Each non-interested Director receives an annual retainer of $150,000 for his or her services to the BlackRock-advised funds. The portion of the annual retainer allocated to each BlackRock-advised fund is determined quarterly based on the relative net assets of the Fund. In addition, each non-interested Director receives a fee for each in-person Board meeting attended and each in-person Audit Committee meeting attended. The annual per-meeting fees paid to each non-interested Director aggregate $100,000 for all BlackRock-advised funds for which that Director serves and are allocated equally among those funds. Each Co-Chairman of the Audit Committee receives an additional annual retainer in the amount of $50,000, which is paid quarterly and allocated to each BlackRock-advised fund for which such Co-Chairman provides services, based on the relative net assets of each such fund.


 
  I-12  

The following table sets forth the compensation earned by the non-interested Directors for the Corporation’s fiscal year ended October 31, 2006 and the aggregate compensation paid to them by all BlackRock-advised funds for the calendar year ended December 31, 2006.

Name
Compensation
from
Corporation

Pension or
Retirement Benefits
Accrued as Part of
Corporation Expense

Aggregate Compensation
from Corporation and
Other BlackRock-
Advised Funds*

James H. Bodurtha** $39,605 None $312,000
Kenneth A. Froot $30,975 None $259,000
Joe Grills** $39,605 None $309,000
Herbert I. London $30,975 None $262,000
Roberta Cooper Ramo $30,975 None $256,000
Robert S. Salomon Jr. $30,975 None $259,000
Stephen B. Swensrud# $424 None $0

* For the number of BlackRock-advised funds from which each Director receives compensation, see the table beginning on page I-5.
** Co-Chairman of the Board and the Audit Committee.
# Mr. Swensrud retired as a Director of the Corporation and as a director or trustee of certain other BlackRock-advised funds effective January 1, 2006.

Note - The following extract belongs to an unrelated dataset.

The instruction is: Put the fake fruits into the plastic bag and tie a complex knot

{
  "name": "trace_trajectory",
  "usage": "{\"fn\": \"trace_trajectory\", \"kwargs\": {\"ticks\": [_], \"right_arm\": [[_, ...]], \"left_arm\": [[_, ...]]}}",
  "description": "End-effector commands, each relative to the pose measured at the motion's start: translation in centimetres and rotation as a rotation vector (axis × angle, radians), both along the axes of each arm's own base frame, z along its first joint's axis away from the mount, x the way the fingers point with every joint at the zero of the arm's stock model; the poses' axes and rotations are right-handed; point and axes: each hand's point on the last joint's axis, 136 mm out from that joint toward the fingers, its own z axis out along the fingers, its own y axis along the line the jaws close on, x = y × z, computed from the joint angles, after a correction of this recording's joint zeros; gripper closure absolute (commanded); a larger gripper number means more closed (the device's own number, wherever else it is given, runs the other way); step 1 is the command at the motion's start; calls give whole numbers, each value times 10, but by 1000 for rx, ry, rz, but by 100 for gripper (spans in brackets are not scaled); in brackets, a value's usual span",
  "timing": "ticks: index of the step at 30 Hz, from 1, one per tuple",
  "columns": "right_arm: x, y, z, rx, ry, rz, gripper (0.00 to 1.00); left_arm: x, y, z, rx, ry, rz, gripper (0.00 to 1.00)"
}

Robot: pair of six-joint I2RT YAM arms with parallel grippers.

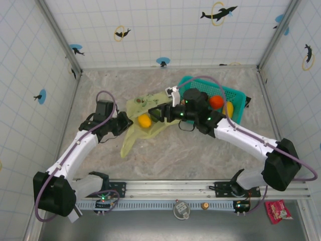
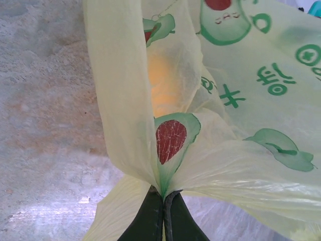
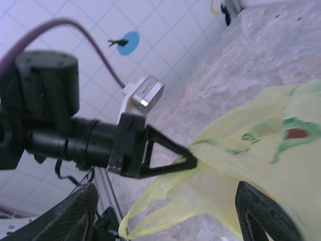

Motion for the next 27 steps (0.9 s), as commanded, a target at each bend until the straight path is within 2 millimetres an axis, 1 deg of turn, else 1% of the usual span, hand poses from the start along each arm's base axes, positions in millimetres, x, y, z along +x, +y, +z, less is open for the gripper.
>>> {"fn": "trace_trajectory", "kwargs": {"ticks": [1,5,7,9,10,14,16,17,19,22,24,26,27], "right_arm": [[-7,-2,-12,4,65,33,28],[-18,12,-35,-33,111,62,29],[-19,19,-52,-62,150,62,29],[-23,29,-60,-54,188,88,30],[-27,35,-62,-49,204,108,30],[-43,60,-57,-21,232,191,30],[-50,67,-50,7,247,234,30],[-54,70,-41,41,249,265,30],[-61,72,-21,114,245,315,30],[-64,67,15,215,217,353,30],[-60,58,40,279,195,354,30],[-48,46,57,329,185,317,30],[-38,37,65,350,185,284,31]], "left_arm": [[6,-6,16,-56,-23,13,100],[8,-11,20,-99,-28,20,100],[9,-15,21,-119,-30,19,100],[9,-19,21,-132,-30,20,100],[10,-19,23,-134,-35,24,100],[12,-20,25,-141,-43,36,100],[14,-19,26,-136,-49,41,100],[14,-18,26,-133,-51,44,100],[15,-16,25,-119,-55,47,100],[15,-12,22,-85,-54,53,100],[14,-9,20,-70,-52,57,100],[14,-9,21,-69,-53,58,100],[14,-9,20,-70,-50,59,100]]}}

IV.   Management and Advisory Arrangements

The Corporation, on behalf of the Fund, has entered into an investment advisory agreement with BlackRock Advisors, LLC, as Investment Adviser, pursuant to which the Fund pays the Investment Adviser a fee at the annual rate of 1.20% of the Fund’s average daily net assets.

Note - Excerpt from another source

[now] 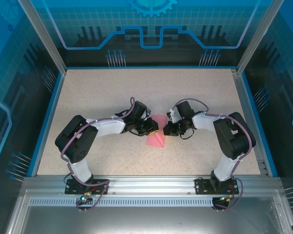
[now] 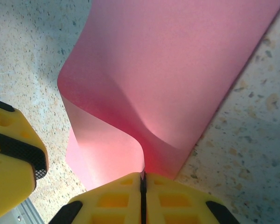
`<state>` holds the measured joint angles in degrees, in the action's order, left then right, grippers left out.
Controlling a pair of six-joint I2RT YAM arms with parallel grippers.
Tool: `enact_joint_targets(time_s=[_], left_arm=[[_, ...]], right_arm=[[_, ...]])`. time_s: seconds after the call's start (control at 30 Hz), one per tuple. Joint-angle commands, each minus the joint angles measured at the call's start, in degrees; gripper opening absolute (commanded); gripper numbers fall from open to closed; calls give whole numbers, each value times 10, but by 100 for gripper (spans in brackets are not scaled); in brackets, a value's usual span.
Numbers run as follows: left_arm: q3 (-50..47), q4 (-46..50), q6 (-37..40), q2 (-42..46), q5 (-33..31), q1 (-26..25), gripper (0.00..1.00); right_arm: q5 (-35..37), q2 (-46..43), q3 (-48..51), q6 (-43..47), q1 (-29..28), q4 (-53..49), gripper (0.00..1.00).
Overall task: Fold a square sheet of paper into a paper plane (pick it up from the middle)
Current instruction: Fold the triangle a second time at the center of the table.
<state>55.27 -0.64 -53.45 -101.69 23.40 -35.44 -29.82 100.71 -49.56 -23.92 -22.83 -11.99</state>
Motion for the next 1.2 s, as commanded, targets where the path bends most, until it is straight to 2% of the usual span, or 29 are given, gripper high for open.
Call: enact_joint_targets(time_s=[0.0,0.73,1.17], left_arm=[[15,10,12,-11,6,-7,20],[18,2,17,-21,19,-9,20],[19,-39,3,-66,17,-9,19]], right_arm=[[2,-1,-3,1,9,-5,9],[-1,14,-5,4,9,-2,9],[-3,21,-5,4,10,-4,8]])
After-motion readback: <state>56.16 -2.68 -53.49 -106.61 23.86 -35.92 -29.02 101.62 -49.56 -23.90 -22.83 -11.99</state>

The Investment Adviser has a sub-advisory agreement with BlackRock Investment Management, LLC (the “Sub-Adviser”), an affiliate of the Investment Adviser, under which the Investment Adviser pays the Sub-Adviser for services it provides a monthly fee at an annual rate equal to a percentage of the advisory fee paid to the Investment Adviser by the Fund. The Sub-Adviser is responsible for the day-to-day management of the Fund.

         Information Regarding the Portfolio Manager

Robert C. Doll, Jr. is the Fund’s portfolio manager and is primarily responsible for the day-to-day management of the Fund’s portfolio.

         Other Funds and Accounts Managed

The following table sets forth information about funds and accounts other than the Fund, as applicable, for which the Fund’s portfolio manager is primarily responsible for the day-to-day portfolio management as of December 31, 2006.

Number of Other Accounts Managed
and Assets by Account Type

Number of Accounts and Assets for
Which Advisory Fee is Performance-Based

Name of
Portfolio Manager

Registered
Investment
Companies

Other Pooled
Investment
Vehicles

Other
accounts

Registered
Investment
Companies

Other Pooled
Investment
Vehicles

Other
accounts

Robert C. Doll, Jr. 24 
    $18,937,789,578 $930,762,530 $1,158,411,336  $0   $0  $233,243,850

         Portfolio Manager Compensation Overview

The portfolio manager compensation program of BlackRock, Inc. and its affiliates (collectively, herein “BlackRock”) is critical to BlackRock’s ability to attract and retain the most talented asset management professionals. This program ensures that compensation is aligned with maximizing investment returns and it provides a competitive pay opportunity for competitive performance.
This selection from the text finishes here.